H.Nguyen picture H.Nguyen · Feb 9, 2016 · Viewed 8.9k times · Source

I have been checking out and reading about Google Now on Tap (from http://developer.android.com/training/articles/assistant.html).

It was very interesting to find from that article that Now on Tap is based on Google's Assist API bundled with Marshmallow and it seems possible for us to develop our own assistant (the term Google used in the article to refer to app like Now on Tap) using the API.

However, the mentioned article only very briefly discusses how to use Assist API and I couldn't find any additional information about how to use it to develop a custom assistant even after spending a few days searching for it on the Internet. No documentation and no example.

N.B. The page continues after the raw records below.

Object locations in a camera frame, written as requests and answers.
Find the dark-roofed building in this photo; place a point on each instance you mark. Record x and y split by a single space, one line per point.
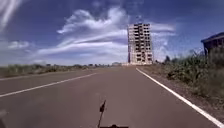
215 41

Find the robot's own part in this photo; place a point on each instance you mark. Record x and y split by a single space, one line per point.
102 108
114 126

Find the grey asphalt road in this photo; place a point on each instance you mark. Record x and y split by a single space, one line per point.
110 90

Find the weedy verge with bushes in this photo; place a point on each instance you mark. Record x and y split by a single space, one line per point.
193 71

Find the tall unfinished concrete building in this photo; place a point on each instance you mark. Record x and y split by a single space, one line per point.
140 43

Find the white lane line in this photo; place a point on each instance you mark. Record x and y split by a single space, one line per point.
43 86

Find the dry grass strip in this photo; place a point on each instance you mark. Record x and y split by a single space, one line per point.
23 70

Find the white solid edge line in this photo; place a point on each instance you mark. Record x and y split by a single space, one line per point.
180 97

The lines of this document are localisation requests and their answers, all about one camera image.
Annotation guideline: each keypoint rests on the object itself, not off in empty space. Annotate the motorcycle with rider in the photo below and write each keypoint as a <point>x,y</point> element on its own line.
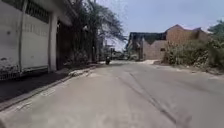
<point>107,60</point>

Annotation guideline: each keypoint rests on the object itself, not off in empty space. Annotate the grey concrete road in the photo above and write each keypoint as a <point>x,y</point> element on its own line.
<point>126,96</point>

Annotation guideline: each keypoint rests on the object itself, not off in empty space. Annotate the dark roofed building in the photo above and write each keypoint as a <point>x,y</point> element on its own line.
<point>140,41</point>

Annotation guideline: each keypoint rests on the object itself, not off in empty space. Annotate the row of trees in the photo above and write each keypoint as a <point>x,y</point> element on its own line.
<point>93,30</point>

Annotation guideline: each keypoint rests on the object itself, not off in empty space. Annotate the brown brick building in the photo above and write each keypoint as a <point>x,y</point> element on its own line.
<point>176,41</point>

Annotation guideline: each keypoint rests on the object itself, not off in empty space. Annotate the roadside bushes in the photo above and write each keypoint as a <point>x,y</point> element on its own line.
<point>196,53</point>

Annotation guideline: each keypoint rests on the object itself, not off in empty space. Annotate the white building with grille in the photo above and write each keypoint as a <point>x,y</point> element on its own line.
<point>30,40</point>

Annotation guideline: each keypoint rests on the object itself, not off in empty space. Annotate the dark roadside drain strip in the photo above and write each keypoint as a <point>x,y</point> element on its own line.
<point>26,85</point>

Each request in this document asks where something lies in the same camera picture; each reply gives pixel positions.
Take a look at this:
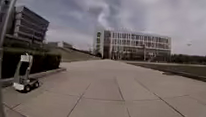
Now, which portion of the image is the pale concrete slab pavement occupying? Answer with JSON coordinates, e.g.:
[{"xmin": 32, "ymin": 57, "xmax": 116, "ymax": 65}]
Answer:
[{"xmin": 0, "ymin": 54, "xmax": 206, "ymax": 117}]

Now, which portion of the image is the small white wheeled robot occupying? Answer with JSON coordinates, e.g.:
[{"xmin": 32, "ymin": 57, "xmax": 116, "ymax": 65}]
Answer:
[{"xmin": 11, "ymin": 52, "xmax": 42, "ymax": 94}]

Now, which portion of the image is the distant row of trees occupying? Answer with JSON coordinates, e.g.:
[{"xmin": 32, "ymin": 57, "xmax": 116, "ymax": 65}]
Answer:
[{"xmin": 170, "ymin": 52, "xmax": 206, "ymax": 66}]

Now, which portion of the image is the pale building with windows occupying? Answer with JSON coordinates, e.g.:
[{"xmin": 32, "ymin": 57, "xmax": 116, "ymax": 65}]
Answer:
[{"xmin": 92, "ymin": 28, "xmax": 173, "ymax": 63}]

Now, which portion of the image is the low pale building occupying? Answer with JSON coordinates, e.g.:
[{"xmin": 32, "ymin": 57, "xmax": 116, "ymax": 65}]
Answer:
[{"xmin": 46, "ymin": 40, "xmax": 75, "ymax": 50}]

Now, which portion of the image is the dark banded building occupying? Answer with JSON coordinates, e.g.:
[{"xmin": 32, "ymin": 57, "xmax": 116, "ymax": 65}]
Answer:
[{"xmin": 0, "ymin": 0, "xmax": 51, "ymax": 48}]

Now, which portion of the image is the dark green hedge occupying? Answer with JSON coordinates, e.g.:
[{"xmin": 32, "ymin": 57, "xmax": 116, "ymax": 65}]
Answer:
[{"xmin": 0, "ymin": 46, "xmax": 63, "ymax": 85}]

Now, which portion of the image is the flat grass field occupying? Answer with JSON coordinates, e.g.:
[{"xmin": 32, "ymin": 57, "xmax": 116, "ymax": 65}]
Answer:
[{"xmin": 126, "ymin": 61, "xmax": 206, "ymax": 80}]

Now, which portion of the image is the grass slope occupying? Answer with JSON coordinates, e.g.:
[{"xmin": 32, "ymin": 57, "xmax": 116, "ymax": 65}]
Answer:
[{"xmin": 45, "ymin": 46, "xmax": 102, "ymax": 64}]

I was wondering if any of you have experience with Assist API that you could share? Any help appreciated.

Thanks

Answer

Fanglin picture Fanglin · Mar 8, 2016

You can definitely implement a personal assistant just like the Google Now on Tap using the Assist API starting Android 6.0. The official developer (http://developer.android.com/training/articles/assistant.html) guide tells exactly how you should implement it.

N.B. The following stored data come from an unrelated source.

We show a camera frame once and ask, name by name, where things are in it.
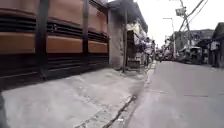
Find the grey concrete road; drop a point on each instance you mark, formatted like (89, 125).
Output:
(180, 96)

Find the row of far buildings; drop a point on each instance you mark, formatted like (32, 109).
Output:
(200, 41)

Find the utility pole with box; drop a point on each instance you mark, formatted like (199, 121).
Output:
(185, 23)

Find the vehicle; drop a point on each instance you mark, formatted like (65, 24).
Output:
(190, 55)

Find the pale concrete apron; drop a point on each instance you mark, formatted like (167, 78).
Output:
(73, 96)

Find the grey concrete building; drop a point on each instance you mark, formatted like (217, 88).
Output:
(128, 36)

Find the brown and black slatted fence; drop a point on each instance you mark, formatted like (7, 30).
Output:
(50, 43)

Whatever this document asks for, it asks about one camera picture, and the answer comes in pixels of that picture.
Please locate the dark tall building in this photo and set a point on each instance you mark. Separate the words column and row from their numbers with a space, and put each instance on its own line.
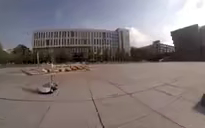
column 190, row 41

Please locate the pile of stone slabs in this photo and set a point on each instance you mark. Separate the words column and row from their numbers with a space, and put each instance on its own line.
column 60, row 69

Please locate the large white many-windowed building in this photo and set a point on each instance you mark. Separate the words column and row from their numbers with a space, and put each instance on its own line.
column 76, row 38

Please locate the row of trees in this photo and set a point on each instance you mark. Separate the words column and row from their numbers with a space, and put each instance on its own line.
column 20, row 55

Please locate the pale lamp pole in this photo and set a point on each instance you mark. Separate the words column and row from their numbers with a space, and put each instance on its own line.
column 37, row 58

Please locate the small white wheeled robot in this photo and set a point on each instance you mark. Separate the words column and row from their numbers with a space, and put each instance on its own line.
column 46, row 88

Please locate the grey concrete paved plaza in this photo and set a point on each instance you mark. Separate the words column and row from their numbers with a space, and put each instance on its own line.
column 130, row 86

Some developers may wish to implement their own assistant. As shown in Figure 2, the active assistant app can be selected by the Android user. The assistant app must provide an implementation of VoiceInteractionSessionService and VoiceInteractionSession as shown in this example and it requires the BIND_VOICE_INTERACTION permission. It can then receive the text and view hierarchy represented as an instance of the AssistStructure in onHandleAssist(). The assistant receives the screenshot through onHandleScreenshot().

Commonsware has four demos for basic Assist API usage. The TapOffNow (https://github.com/commonsguy/cw-omnibus/tree/master/Assist/TapOffNow) should be enough to get you started.

You don't have to use the onHandleScreenshot() to get the relevant textual data, the AssistStructure in onHandleAssist() will give you a root ViewNode which usually contains all you can see on the screen.

You probably need to also implement some sorts of function to quickly locate the specific ViewNode that you want to focus on using recursive search on the children from this root ViewNode.